Check each line of the material below for "gets" and copy those where it appears.
++++ EXERCISE MATERIAL
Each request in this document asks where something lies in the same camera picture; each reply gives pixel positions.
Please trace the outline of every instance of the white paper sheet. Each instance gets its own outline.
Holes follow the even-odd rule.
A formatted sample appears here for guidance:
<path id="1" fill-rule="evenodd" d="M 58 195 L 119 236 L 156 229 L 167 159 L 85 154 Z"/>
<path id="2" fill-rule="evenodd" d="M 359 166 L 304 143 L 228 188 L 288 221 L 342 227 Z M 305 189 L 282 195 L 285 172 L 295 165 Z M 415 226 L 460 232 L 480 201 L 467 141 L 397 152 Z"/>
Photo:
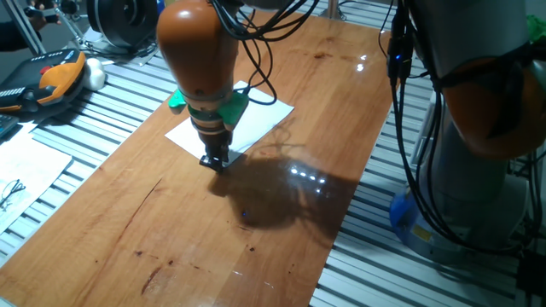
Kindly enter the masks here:
<path id="1" fill-rule="evenodd" d="M 51 186 L 71 160 L 71 156 L 34 141 L 28 134 L 0 146 L 0 193 L 6 196 L 8 190 L 4 192 L 4 188 L 17 179 L 26 186 L 0 208 L 0 233 Z"/>
<path id="2" fill-rule="evenodd" d="M 245 86 L 247 86 L 245 82 L 239 81 L 235 88 L 240 89 Z M 273 97 L 256 89 L 250 90 L 248 95 L 257 101 L 273 100 Z M 243 113 L 233 132 L 233 142 L 229 145 L 229 163 L 224 164 L 224 166 L 233 163 L 255 142 L 286 118 L 292 110 L 293 107 L 281 101 L 277 101 L 271 106 L 262 106 L 249 102 L 247 110 Z M 197 130 L 191 124 L 190 119 L 184 120 L 175 129 L 169 131 L 166 137 L 197 159 L 201 159 L 206 154 L 205 144 L 199 138 Z"/>

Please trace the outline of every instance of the wooden tabletop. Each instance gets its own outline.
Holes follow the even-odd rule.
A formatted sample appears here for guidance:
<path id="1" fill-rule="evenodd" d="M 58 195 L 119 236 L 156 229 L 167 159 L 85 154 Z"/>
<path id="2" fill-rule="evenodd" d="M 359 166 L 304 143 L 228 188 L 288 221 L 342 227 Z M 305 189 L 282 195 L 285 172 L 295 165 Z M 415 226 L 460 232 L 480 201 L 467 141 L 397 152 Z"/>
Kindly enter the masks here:
<path id="1" fill-rule="evenodd" d="M 221 176 L 165 137 L 188 113 L 163 104 L 0 269 L 0 296 L 308 305 L 391 102 L 377 35 L 311 17 L 273 43 L 271 82 L 295 109 Z M 235 80 L 252 72 L 240 49 Z"/>

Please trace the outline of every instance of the black cable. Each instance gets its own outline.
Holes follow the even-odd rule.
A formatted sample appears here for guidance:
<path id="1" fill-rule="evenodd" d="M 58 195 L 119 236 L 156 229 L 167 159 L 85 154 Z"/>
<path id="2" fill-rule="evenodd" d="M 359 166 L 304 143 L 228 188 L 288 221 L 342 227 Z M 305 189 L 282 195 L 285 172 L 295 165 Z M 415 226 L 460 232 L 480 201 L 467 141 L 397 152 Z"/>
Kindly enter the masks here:
<path id="1" fill-rule="evenodd" d="M 338 6 L 341 6 L 341 5 L 344 5 L 344 4 L 348 4 L 348 3 L 361 3 L 359 1 L 354 1 L 354 0 L 345 0 L 345 1 L 342 1 L 338 4 Z"/>
<path id="2" fill-rule="evenodd" d="M 405 81 L 401 81 L 400 84 L 400 102 L 403 104 L 403 94 L 404 94 L 404 87 L 405 87 Z M 418 189 L 418 184 L 416 184 L 415 179 L 413 178 L 413 175 L 411 174 L 411 169 L 409 166 L 409 163 L 407 161 L 407 157 L 405 155 L 405 149 L 404 149 L 404 139 L 402 135 L 402 114 L 399 113 L 399 105 L 398 105 L 398 98 L 396 95 L 396 86 L 392 86 L 392 97 L 393 97 L 393 108 L 395 112 L 395 119 L 396 119 L 396 130 L 397 130 L 397 140 L 398 140 L 398 148 L 400 150 L 402 161 L 404 164 L 404 170 L 406 172 L 406 176 L 408 178 L 408 184 L 410 187 L 410 190 L 412 194 L 414 195 L 415 203 L 417 204 L 423 218 L 427 221 L 427 223 L 436 231 L 439 235 L 442 235 L 447 240 L 450 240 L 451 242 L 464 246 L 467 249 L 475 250 L 477 252 L 483 252 L 488 254 L 496 254 L 496 255 L 514 255 L 515 252 L 518 252 L 523 245 L 527 243 L 528 240 L 522 241 L 521 244 L 517 244 L 511 247 L 502 248 L 499 250 L 491 250 L 491 249 L 484 249 L 478 246 L 472 246 L 468 244 L 466 241 L 462 240 L 460 237 L 458 237 L 451 229 L 449 229 L 449 226 L 447 226 L 447 223 L 444 221 L 444 219 L 439 215 L 438 207 L 436 206 L 429 206 L 427 202 L 424 201 L 424 198 L 422 197 L 421 191 Z M 436 108 L 442 107 L 441 104 L 441 94 L 437 93 L 437 105 Z M 433 144 L 431 147 L 431 151 L 428 157 L 428 166 L 427 168 L 429 170 L 432 169 L 433 166 L 433 152 L 436 149 L 437 146 L 437 140 L 439 136 L 439 129 L 441 128 L 441 109 L 435 110 L 436 122 L 435 125 L 431 128 L 433 130 L 434 136 L 433 136 Z M 429 142 L 431 136 L 431 131 L 429 131 L 427 135 L 426 143 Z M 421 152 L 420 155 L 420 161 L 422 163 L 423 155 L 425 154 L 424 151 L 426 151 L 426 148 L 422 149 L 423 152 Z M 427 180 L 429 182 L 432 182 L 431 175 L 429 174 L 427 176 Z M 429 195 L 431 198 L 431 203 L 433 203 L 433 195 Z"/>
<path id="3" fill-rule="evenodd" d="M 517 177 L 521 176 L 521 174 L 523 174 L 523 172 L 524 172 L 526 169 L 528 169 L 529 166 L 531 166 L 531 165 L 533 165 L 533 164 L 535 165 L 535 164 L 538 163 L 541 159 L 543 159 L 544 156 L 546 156 L 546 150 L 544 150 L 536 159 L 534 159 L 534 160 L 528 160 L 528 161 L 525 163 L 525 165 L 521 166 L 521 168 L 520 168 L 518 171 L 516 171 L 514 174 L 515 174 Z"/>
<path id="4" fill-rule="evenodd" d="M 274 104 L 274 103 L 276 102 L 276 91 L 275 91 L 275 88 L 273 87 L 273 84 L 271 84 L 271 82 L 269 81 L 269 79 L 267 78 L 267 76 L 265 76 L 264 72 L 262 71 L 262 69 L 260 68 L 260 66 L 259 66 L 258 63 L 256 62 L 256 60 L 254 60 L 254 58 L 252 57 L 252 54 L 251 54 L 251 52 L 250 52 L 250 49 L 248 48 L 247 42 L 242 41 L 242 46 L 244 47 L 245 51 L 247 52 L 248 58 L 249 58 L 250 61 L 253 63 L 254 67 L 256 67 L 256 70 L 258 71 L 258 73 L 260 74 L 260 76 L 262 76 L 262 78 L 264 79 L 265 83 L 266 83 L 267 86 L 270 88 L 271 93 L 273 94 L 273 101 L 271 101 L 271 102 L 256 101 L 256 100 L 254 100 L 254 99 L 250 99 L 250 101 L 252 101 L 252 102 L 254 102 L 254 103 L 257 103 L 257 104 L 259 104 L 259 105 L 262 105 L 262 106 L 270 106 L 270 105 Z"/>
<path id="5" fill-rule="evenodd" d="M 242 11 L 239 10 L 239 14 L 241 14 L 243 16 L 243 18 L 247 21 L 247 27 L 250 27 L 250 28 L 256 28 L 256 25 L 254 25 L 253 23 L 253 14 L 251 14 L 250 17 L 246 16 Z M 256 47 L 256 50 L 258 52 L 258 67 L 259 70 L 261 71 L 261 53 L 259 51 L 259 47 L 256 43 L 256 41 L 253 39 L 253 43 L 254 43 L 254 46 Z M 243 91 L 243 94 L 247 95 L 248 92 L 250 91 L 251 88 L 255 88 L 255 87 L 258 87 L 260 86 L 261 84 L 265 83 L 266 79 L 269 80 L 269 77 L 271 75 L 271 72 L 273 71 L 273 52 L 271 51 L 271 47 L 270 47 L 270 44 L 265 41 L 264 42 L 265 44 L 265 47 L 267 48 L 268 52 L 269 52 L 269 55 L 270 55 L 270 67 L 269 67 L 269 71 L 267 72 L 267 74 L 265 75 L 265 78 L 262 79 L 261 82 L 259 82 L 258 84 L 254 84 L 252 85 L 252 80 L 254 78 L 254 76 L 259 73 L 258 69 L 256 69 L 253 74 L 250 76 L 250 78 L 248 79 L 248 83 L 247 83 L 247 87 L 246 88 L 243 88 L 243 89 L 235 89 L 234 91 L 239 91 L 239 90 L 244 90 Z M 265 104 L 265 105 L 269 105 L 269 104 L 273 104 L 275 103 L 276 99 L 273 100 L 273 102 L 262 102 L 262 101 L 256 101 L 252 98 L 249 98 L 250 101 L 254 102 L 254 103 L 258 103 L 258 104 Z"/>
<path id="6" fill-rule="evenodd" d="M 381 34 L 383 32 L 383 29 L 385 28 L 386 20 L 389 18 L 389 15 L 391 14 L 391 9 L 394 4 L 394 0 L 391 0 L 391 5 L 389 5 L 389 10 L 386 12 L 385 19 L 383 20 L 383 24 L 381 25 L 381 29 L 379 30 L 379 35 L 377 36 L 377 43 L 379 44 L 379 48 L 381 48 L 381 52 L 386 57 L 386 52 L 383 49 L 383 45 L 381 44 Z"/>

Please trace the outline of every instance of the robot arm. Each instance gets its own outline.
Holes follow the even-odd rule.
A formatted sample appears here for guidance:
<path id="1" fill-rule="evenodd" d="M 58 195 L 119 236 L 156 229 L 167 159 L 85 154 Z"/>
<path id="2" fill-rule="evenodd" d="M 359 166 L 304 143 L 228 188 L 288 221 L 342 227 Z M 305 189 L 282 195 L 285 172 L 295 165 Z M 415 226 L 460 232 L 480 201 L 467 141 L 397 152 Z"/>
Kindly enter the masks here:
<path id="1" fill-rule="evenodd" d="M 238 41 L 244 44 L 247 40 L 273 42 L 286 38 L 305 22 L 318 4 L 318 0 L 314 0 L 306 14 L 278 26 L 304 2 L 248 0 L 246 4 L 258 9 L 278 9 L 264 25 L 253 26 L 253 32 L 235 18 L 243 5 L 239 2 L 182 0 L 161 13 L 157 25 L 159 46 L 189 105 L 192 124 L 206 145 L 202 165 L 222 171 L 223 162 L 228 161 L 232 131 L 247 105 L 246 93 L 241 96 L 233 93 L 232 88 Z M 264 36 L 281 29 L 288 31 L 276 38 Z M 226 120 L 222 116 L 225 108 L 237 116 Z"/>

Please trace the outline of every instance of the metal grating floor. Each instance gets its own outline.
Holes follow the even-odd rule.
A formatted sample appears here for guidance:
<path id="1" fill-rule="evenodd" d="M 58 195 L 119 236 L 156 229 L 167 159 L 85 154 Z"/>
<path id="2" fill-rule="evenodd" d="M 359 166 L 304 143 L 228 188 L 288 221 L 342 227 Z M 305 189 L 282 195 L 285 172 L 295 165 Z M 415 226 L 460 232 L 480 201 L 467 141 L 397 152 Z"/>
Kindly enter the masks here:
<path id="1" fill-rule="evenodd" d="M 314 15 L 327 8 L 322 0 Z M 305 11 L 309 5 L 300 8 Z M 388 6 L 367 1 L 346 3 L 347 22 L 379 28 Z M 73 156 L 59 179 L 0 234 L 0 265 L 62 206 L 67 197 L 177 87 L 160 57 L 147 65 L 106 66 L 107 86 L 83 92 L 68 112 L 40 125 L 35 139 Z M 424 72 L 419 61 L 412 73 Z M 430 81 L 407 85 L 404 139 L 413 150 L 433 90 Z M 334 248 L 310 301 L 311 306 L 523 306 L 515 287 L 517 261 L 451 268 L 432 263 L 402 245 L 388 219 L 390 201 L 405 185 L 405 175 L 389 113 L 351 201 Z M 546 252 L 546 244 L 540 251 Z M 531 304 L 540 305 L 540 299 Z"/>
++++++++
# TASK OUTPUT:
Please trace the outline of every instance of the white paper sheet. Each instance gets its own outline.
Please trace the outline of every instance of the wooden tabletop. Each instance gets its own outline.
Please trace the outline of every instance of the black cable. Each instance gets its own outline.
Please trace the outline of every instance of the robot arm. Each instance gets its own outline.
Please trace the outline of every instance of the metal grating floor. Each instance gets its own outline.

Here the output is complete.